**Exercise goal:** When you reach the records, transcribe each one exactly.

►

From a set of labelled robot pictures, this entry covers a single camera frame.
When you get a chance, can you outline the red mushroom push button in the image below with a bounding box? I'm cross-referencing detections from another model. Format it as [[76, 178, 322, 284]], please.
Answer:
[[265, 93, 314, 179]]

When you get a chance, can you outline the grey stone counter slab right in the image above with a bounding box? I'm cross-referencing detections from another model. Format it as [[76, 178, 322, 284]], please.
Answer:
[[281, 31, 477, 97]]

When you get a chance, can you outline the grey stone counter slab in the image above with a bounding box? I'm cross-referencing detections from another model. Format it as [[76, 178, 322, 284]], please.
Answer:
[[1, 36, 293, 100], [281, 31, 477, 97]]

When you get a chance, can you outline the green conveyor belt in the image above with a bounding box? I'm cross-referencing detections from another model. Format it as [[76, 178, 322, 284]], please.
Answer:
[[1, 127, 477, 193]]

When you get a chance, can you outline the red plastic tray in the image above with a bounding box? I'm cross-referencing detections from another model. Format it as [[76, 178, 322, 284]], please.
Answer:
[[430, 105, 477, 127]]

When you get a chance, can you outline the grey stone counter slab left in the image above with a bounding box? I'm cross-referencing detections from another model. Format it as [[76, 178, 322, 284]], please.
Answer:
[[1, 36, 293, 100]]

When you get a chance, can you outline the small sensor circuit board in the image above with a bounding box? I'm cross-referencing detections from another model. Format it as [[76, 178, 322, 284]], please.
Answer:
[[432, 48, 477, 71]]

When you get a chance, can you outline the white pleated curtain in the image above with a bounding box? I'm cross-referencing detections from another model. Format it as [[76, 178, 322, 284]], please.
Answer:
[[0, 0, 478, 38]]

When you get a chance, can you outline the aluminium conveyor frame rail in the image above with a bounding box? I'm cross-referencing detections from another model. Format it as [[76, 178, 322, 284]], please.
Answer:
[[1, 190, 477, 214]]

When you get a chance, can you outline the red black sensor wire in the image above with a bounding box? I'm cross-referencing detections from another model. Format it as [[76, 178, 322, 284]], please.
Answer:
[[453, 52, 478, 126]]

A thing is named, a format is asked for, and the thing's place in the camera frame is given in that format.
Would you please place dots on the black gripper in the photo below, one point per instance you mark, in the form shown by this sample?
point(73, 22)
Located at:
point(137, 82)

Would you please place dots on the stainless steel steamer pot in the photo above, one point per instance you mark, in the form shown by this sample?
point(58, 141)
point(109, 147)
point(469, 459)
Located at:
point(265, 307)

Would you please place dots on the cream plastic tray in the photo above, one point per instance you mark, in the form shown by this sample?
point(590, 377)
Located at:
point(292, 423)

◄

**Solution:**
From a set of labelled robot pictures, this entry covers a single camera frame.
When you get a chance, can you outline the red mushroom push button in the image below with a bounding box? I'm cross-referencing detections from another model. Format it as [[76, 178, 322, 284]], please.
Answer:
[[265, 93, 314, 179]]

When you get a chance, can you outline the grey stone counter slab right in the image above with a bounding box? I'm cross-referencing detections from another model. Format it as [[76, 178, 322, 284]], please.
Answer:
[[281, 31, 477, 97]]

When you get a chance, can you outline the grey stone counter slab in the image above with a bounding box? I'm cross-referencing detections from another model. Format it as [[76, 178, 322, 284]], please.
Answer:
[[1, 36, 293, 100], [281, 31, 477, 97]]

When you get a chance, can you outline the green conveyor belt in the image above with a bounding box? I'm cross-referencing detections from another model. Format it as [[76, 178, 322, 284]], please.
Answer:
[[1, 127, 477, 193]]

When you get a chance, can you outline the red plastic tray in the image above with a bounding box? I'm cross-referencing detections from another model. Format it as [[76, 178, 322, 284]], please.
Answer:
[[430, 105, 477, 127]]

When you get a chance, can you outline the grey stone counter slab left in the image above with a bounding box? I'm cross-referencing detections from another model. Format it as [[76, 178, 322, 284]], please.
Answer:
[[1, 36, 293, 100]]

When you get a chance, can you outline the small sensor circuit board in the image above with a bounding box? I'm cross-referencing detections from another model. Format it as [[76, 178, 322, 284]], please.
Answer:
[[432, 48, 477, 71]]

When you get a chance, can you outline the white pleated curtain in the image above with a bounding box? I'm cross-referencing detections from another model. Format it as [[76, 178, 322, 284]], please.
Answer:
[[0, 0, 478, 38]]

When you get a chance, can you outline the aluminium conveyor frame rail in the image above with a bounding box? I'm cross-referencing detections from another model. Format it as [[76, 178, 322, 284]], please.
Answer:
[[1, 190, 477, 214]]

When you get a chance, can you outline the red black sensor wire in the image above with a bounding box? I'm cross-referencing detections from another model. Format it as [[76, 178, 322, 284]], please.
Answer:
[[453, 52, 478, 126]]

A thing is named, a format is asked for, and the thing's place in the camera frame is given in that format.
Would you please place dots on the black gripper in the photo below, one point per instance you mark, in the form shown by this sample?
point(73, 22)
Located at:
point(137, 82)

Would you please place dots on the stainless steel steamer pot in the photo above, one point per instance you mark, in the form shown by this sample?
point(58, 141)
point(109, 147)
point(469, 459)
Located at:
point(265, 307)

Would you please place dots on the cream plastic tray in the photo above, one point per instance you mark, in the form shown by this sample?
point(590, 377)
Located at:
point(292, 423)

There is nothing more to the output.